On 11/6/2019 10:11 PM, Bjorn Helgaas wrote:
> On Tue, Nov 05, 2019 at 11:55:45AM +0100, Rafael J. Wysocki wrote:
>> On Monday, November 4, 2019 6:39:04 PM CET Bjorn Helgaas wrote:
>>> [+cc Andrew, Lukas]
>>>
>>> On Tue, Oct 15, 2019 at 05:44:47PM +0530, Vidya Sagar wrote:
>>>> On 10/15/2019 4:40 PM, Sinan Kaya wrote:
>>>>> ...
>>>>> I think the PCI core should be putting the device back D0 state as one
>>>>> of the first actions before enumerating. Wake up could be a combination
>>>>> of ACPI and/or PCI wake up depending on where your device sits in the
>>>>> topology.
>>>>
>>>> Yup. It is indeed doing it as part of pci_power_up() in pci.c file.
>>>> But, what is confusing to me is the order of the calls.
>>>> pci_power_up() has following calls in the same order.

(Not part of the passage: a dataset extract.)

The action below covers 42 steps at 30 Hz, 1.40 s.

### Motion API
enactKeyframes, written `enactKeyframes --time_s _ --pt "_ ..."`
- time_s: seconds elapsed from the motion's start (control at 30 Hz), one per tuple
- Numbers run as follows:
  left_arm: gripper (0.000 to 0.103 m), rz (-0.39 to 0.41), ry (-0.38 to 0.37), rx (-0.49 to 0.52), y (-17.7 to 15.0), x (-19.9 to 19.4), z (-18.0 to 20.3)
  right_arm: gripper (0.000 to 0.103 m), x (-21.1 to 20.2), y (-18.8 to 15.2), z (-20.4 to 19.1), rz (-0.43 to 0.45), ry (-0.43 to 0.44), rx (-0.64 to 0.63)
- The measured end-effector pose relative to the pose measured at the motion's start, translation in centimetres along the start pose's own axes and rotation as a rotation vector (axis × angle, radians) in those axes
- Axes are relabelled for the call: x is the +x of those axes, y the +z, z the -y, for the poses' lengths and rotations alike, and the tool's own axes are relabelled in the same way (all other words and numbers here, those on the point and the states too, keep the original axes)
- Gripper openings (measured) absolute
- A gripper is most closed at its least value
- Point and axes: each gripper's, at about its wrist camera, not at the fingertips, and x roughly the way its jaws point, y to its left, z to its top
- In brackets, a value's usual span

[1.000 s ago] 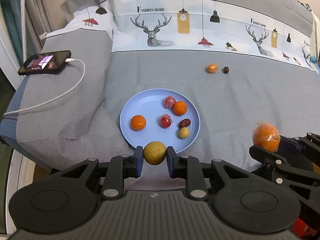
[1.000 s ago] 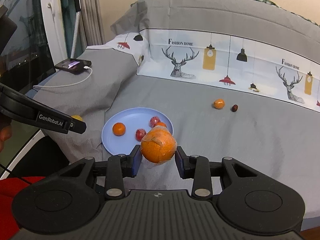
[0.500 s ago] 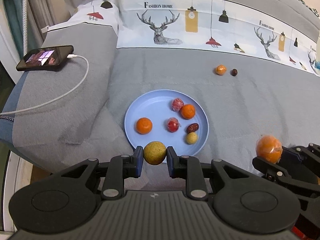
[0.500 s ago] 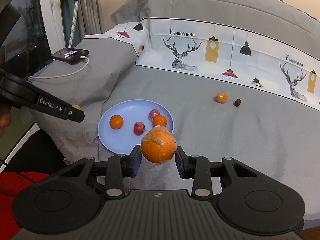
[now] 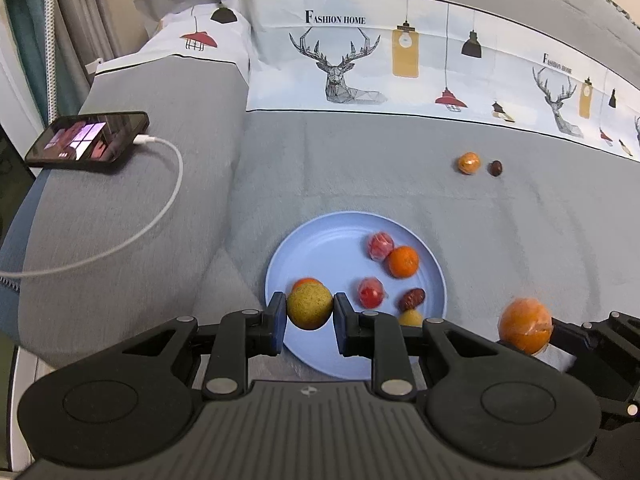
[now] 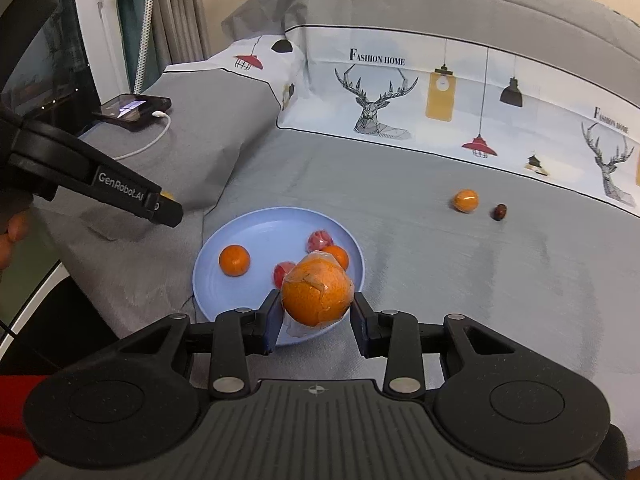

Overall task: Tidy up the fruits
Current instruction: 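Carry the yellow fruit and wrapped orange over the blue plate, then open both grippers to release the fruits onto the plate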

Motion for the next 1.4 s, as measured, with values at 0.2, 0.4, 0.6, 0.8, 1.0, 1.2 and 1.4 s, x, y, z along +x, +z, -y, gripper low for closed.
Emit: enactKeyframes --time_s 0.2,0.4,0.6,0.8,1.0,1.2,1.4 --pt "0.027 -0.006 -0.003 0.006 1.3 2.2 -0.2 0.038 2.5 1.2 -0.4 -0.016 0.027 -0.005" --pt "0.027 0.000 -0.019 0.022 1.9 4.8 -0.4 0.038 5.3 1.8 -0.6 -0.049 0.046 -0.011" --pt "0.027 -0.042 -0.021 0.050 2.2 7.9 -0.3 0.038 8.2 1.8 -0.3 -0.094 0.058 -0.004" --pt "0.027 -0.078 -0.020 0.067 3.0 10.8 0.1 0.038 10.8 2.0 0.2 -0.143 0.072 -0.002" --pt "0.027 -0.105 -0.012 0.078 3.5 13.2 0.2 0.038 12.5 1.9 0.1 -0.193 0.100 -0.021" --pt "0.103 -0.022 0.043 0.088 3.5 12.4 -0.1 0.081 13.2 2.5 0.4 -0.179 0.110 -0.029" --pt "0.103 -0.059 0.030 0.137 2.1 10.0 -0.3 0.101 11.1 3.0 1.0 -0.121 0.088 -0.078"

>>>> 	pci_raw_set_power_state(dev, PCI_D0);
>>>> 	pci_update_current_state(dev, PCI_D0);
>>>> But, pci_raw_set_power_state() is accessing config space without calling
>>>> pci_device_is_present() whereas pci_update_current_state() which is called
>>>> later in the flow is calling pci_device_is_present()...!
>>>
>>> A device should always respond to config reads unless it is in D3cold
>>> or it is initializing after a reset.  IIUC you're doing a resume, not
>>> a reset, so I think your device must be coming out of D3cold.  That's
>>> typically done via ACPI, and I think we are missing some kind of delay
>>> before our first config access:
>>>
>>>    pci_power_up
>>>      platform_pci_set_power_state(PCI_D0)    # eg, ACPI
>>>      pci_raw_set_power_state
>>>        pci_read_config_word(PCI_PM_CTRL)     # <-- first config access
>>>        pci_write_config_word(PCI_PM_CTRL)
>>>        pci_read_config_word(PCI_PM_CTRL)

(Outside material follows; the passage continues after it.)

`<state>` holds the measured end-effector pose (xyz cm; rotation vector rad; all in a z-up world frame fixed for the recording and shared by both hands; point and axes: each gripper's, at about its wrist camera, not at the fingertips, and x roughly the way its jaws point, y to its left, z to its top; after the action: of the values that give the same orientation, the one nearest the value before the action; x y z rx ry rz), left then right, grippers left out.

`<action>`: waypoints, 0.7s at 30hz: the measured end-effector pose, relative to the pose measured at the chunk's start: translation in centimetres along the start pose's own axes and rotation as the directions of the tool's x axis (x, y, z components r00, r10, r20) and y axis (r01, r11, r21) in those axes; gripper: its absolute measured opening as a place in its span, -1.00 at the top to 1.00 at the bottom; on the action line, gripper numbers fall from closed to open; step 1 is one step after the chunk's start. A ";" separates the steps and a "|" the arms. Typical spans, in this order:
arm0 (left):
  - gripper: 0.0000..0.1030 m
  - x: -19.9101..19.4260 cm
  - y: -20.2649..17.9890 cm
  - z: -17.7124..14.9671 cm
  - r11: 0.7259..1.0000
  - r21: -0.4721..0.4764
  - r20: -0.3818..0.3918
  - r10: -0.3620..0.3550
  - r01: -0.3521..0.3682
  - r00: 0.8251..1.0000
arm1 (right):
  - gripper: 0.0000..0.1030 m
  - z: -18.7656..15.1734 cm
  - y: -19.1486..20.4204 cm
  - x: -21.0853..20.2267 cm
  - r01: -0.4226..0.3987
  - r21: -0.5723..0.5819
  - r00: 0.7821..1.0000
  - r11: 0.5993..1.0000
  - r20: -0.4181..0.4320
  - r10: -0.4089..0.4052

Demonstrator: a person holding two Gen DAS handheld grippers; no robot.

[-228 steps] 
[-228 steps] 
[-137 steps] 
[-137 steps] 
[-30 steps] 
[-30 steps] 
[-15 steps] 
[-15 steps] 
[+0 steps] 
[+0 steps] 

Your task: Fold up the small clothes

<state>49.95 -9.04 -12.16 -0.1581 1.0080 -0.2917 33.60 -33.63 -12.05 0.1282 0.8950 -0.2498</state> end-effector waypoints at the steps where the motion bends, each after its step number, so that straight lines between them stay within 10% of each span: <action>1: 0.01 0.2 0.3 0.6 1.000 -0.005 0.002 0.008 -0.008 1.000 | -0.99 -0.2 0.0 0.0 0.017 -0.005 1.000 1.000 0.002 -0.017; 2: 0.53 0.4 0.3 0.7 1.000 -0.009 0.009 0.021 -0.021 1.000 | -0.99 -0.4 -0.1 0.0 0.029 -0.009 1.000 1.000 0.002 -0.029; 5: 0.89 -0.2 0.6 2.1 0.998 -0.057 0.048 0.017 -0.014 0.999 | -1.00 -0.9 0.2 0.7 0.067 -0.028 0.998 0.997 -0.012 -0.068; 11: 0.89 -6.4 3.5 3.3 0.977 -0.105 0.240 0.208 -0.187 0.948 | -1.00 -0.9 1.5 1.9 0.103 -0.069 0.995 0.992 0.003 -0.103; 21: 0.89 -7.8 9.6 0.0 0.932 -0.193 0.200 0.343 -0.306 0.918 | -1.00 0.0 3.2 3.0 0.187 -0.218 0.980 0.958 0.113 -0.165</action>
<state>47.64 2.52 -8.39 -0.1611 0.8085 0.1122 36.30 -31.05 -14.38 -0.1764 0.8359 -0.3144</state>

>>>      pci_update_current_state
>>>        if (... || !pci_device_is_present())
>>>
>>> Mika is working on some delays for the transition out of D3cold [1].
>>> He's more concerned with a secondary bus behind a bridge, so I don't
>>> think his patch addresses this case, but he's certainly familiar with
>>> this area.
>>>
>>> Huh, I'm really confused about this, too.  I don't
>>> understand how resume ever works without any delay between
>>> platform_pci_power_manageable() and the config reads in
>>> pci_raw_set_power_state().  I must be missing something.
>>
>> There is a delay in the runtime_d3cold case, see
>> __pci_start_power_transition().
> 
> I see the delay in __pci_start_power_transition(), but I don't see how
> it's relevant.  It's only called by pci_set_power_state(), and while
> many drivers call pci_set_power_state() from legacy .resume() methods,
> the pci_pm_resume_noirq() path where Vidya is seeing problems doesn't
> use it.
> 
>> But overall platform_pci_power_manageable() only checks whether or
>> not the platform firmware can change the power state of the device.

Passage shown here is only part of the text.